_Your task:_
Find and copy each line in the material below where the string "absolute" occurs.

_Information shown:_
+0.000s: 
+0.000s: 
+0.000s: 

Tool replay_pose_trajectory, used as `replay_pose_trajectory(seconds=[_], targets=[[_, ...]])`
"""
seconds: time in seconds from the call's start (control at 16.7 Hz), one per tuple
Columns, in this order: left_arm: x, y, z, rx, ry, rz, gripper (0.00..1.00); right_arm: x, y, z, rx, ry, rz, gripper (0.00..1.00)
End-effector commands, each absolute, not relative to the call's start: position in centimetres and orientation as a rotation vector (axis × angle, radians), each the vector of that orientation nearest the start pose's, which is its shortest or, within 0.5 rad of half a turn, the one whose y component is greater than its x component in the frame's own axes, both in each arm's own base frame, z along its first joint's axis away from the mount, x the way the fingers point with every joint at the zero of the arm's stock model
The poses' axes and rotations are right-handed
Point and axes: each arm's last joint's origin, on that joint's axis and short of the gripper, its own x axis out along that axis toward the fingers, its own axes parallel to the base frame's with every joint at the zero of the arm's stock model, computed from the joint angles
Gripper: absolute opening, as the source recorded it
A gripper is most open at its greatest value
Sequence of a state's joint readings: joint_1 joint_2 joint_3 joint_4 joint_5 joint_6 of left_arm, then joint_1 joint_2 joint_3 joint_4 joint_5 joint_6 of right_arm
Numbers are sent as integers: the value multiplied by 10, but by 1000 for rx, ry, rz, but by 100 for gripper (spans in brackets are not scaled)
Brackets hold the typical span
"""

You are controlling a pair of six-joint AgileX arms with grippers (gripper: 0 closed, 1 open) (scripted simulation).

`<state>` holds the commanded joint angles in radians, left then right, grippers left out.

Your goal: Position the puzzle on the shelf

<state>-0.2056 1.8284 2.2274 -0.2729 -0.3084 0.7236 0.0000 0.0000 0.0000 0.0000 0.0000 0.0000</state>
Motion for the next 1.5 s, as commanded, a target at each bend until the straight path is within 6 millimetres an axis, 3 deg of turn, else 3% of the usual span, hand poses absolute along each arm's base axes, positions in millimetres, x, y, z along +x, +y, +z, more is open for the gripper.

_Output for this task:_
End-effector commands, each absolute, not relative to the call's start: position in centimetres and orientation as a rotation vector (axis × angle, radians), each the vector of that orientation nearest the start pose's, which is its shortest or, within 0.5 rad of half a turn, the one whose y component is greater than its x component in the frame's own axes, both in each arm's own base frame, z along its first joint's axis away from the mount, x the way the fingers point with every joint at the zero of the arm's stock model
Gripper: absolute opening, as the source recorded it
Motion for the next 1.5 s, as commanded, a target at each bend until the straight path is within 6 millimetres an axis, 3 deg of turn, else 3% of the usual span, hand poses absolute along each arm's base axes, positions in millimetres, x, y, z along +x, +y, +z, more is open for the gripper.

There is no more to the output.